Exercise description: From first line to last, give the material again unchanged.

Information supplied START

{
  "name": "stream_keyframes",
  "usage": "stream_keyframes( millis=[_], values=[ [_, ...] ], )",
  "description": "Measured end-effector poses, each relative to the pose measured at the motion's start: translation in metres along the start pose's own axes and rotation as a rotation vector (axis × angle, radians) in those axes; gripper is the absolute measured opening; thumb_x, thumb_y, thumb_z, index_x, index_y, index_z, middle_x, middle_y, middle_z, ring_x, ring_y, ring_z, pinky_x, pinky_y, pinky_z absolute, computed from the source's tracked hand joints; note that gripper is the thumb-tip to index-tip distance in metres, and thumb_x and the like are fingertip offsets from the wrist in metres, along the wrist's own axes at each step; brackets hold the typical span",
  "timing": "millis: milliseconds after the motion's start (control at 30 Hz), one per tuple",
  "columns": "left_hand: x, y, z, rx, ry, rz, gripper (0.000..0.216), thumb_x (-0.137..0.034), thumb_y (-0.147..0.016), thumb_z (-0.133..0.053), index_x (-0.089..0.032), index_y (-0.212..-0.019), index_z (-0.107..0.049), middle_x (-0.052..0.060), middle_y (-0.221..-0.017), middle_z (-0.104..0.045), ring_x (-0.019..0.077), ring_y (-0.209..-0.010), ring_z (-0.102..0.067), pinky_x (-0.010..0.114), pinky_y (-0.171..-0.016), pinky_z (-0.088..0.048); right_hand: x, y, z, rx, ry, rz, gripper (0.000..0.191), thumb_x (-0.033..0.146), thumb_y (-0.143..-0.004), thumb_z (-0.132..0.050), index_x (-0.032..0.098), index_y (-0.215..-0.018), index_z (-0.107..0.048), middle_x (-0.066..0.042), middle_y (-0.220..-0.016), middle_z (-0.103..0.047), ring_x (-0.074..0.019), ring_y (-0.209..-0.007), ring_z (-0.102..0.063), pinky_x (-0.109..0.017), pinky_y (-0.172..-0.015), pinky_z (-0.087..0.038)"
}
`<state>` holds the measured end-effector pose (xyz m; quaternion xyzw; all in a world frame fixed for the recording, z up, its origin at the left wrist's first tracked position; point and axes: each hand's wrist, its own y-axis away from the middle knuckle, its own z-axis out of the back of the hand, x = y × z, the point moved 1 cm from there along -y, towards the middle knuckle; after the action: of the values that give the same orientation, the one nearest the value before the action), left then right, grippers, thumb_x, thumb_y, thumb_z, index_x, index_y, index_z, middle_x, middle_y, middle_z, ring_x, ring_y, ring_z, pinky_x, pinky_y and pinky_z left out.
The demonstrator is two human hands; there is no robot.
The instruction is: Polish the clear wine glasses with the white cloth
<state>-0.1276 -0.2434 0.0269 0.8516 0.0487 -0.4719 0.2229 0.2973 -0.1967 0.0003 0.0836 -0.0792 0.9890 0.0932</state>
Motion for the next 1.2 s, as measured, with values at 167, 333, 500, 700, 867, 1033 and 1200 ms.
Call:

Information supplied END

Solution to this problem:
{
  "name": "stream_keyframes",
  "usage": "stream_keyframes( millis=[_], values=[ [_, ...] ], )",
  "description": "Measured end-effector poses, each relative to the pose measured at the motion's start: translation in metres along the start pose's own axes and rotation as a rotation vector (axis × angle, radians) in those axes; gripper is the absolute measured opening; thumb_x, thumb_y, thumb_z, index_x, index_y, index_z, middle_x, middle_y, middle_z, ring_x, ring_y, ring_z, pinky_x, pinky_y, pinky_z absolute, computed from the source's tracked hand joints; note that gripper is the thumb-tip to index-tip distance in metres, and thumb_x and the like are fingertip offsets from the wrist in metres, along the wrist's own axes at each step; brackets hold the typical span",
  "timing": "millis: milliseconds after the motion's start (control at 30 Hz), one per tuple",
  "columns": "left_hand: x, y, z, rx, ry, rz, gripper (0.000..0.216), thumb_x (-0.137..0.034), thumb_y (-0.147..0.016), thumb_z (-0.133..0.053), index_x (-0.089..0.032), index_y (-0.212..-0.019), index_z (-0.107..0.049), middle_x (-0.052..0.060), middle_y (-0.221..-0.017), middle_z (-0.104..0.045), ring_x (-0.019..0.077), ring_y (-0.209..-0.010), ring_z (-0.102..0.067), pinky_x (-0.010..0.114), pinky_y (-0.171..-0.016), pinky_z (-0.088..0.048); right_hand: x, y, z, rx, ry, rz, gripper (0.000..0.191), thumb_x (-0.033..0.146), thumb_y (-0.143..-0.004), thumb_z (-0.132..0.050), index_x (-0.032..0.098), index_y (-0.215..-0.018), index_z (-0.107..0.048), middle_x (-0.066..0.042), middle_y (-0.220..-0.016), middle_z (-0.103..0.047), ring_x (-0.074..0.019), ring_y (-0.209..-0.007), ring_z (-0.102..0.063), pinky_x (-0.109..0.017), pinky_y (-0.172..-0.015), pinky_z (-0.087..0.038)"
}
`<state>` holds the measured end-effector pose (xyz m; quaternion xyzw; all in a world frame fixed for the recording, z up, its origin at the left wrist's first tracked position; point and axes: each hand's wrist, its own y-axis away from the middle knuckle, its own z-axis out of the back of the hand, x = y × z, the point moved 1 cm from there along -y, towards the middle knuckle; after the action: of the values that give the same orientation, the one nearest the value before the action), left then right, grippers, thumb_x, thumb_y, thumb_z, index_x, index_y, index_z, middle_x, middle_y, middle_z, ring_x, ring_y, ring_z, pinky_x, pinky_y and pinky_z left out.
The demonstrator is two human hands; there is no robot.
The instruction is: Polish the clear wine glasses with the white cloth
<state>-0.1276 -0.2434 0.0269 0.8516 0.0487 -0.4719 0.2229 0.2973 -0.1967 0.0003 0.0836 -0.0792 0.9890 0.0932</state>
Motion for the next 1.2 s, as measured, with values at 167, 333, 500, 700, 867, 1033 and 1200 ms.
Call:

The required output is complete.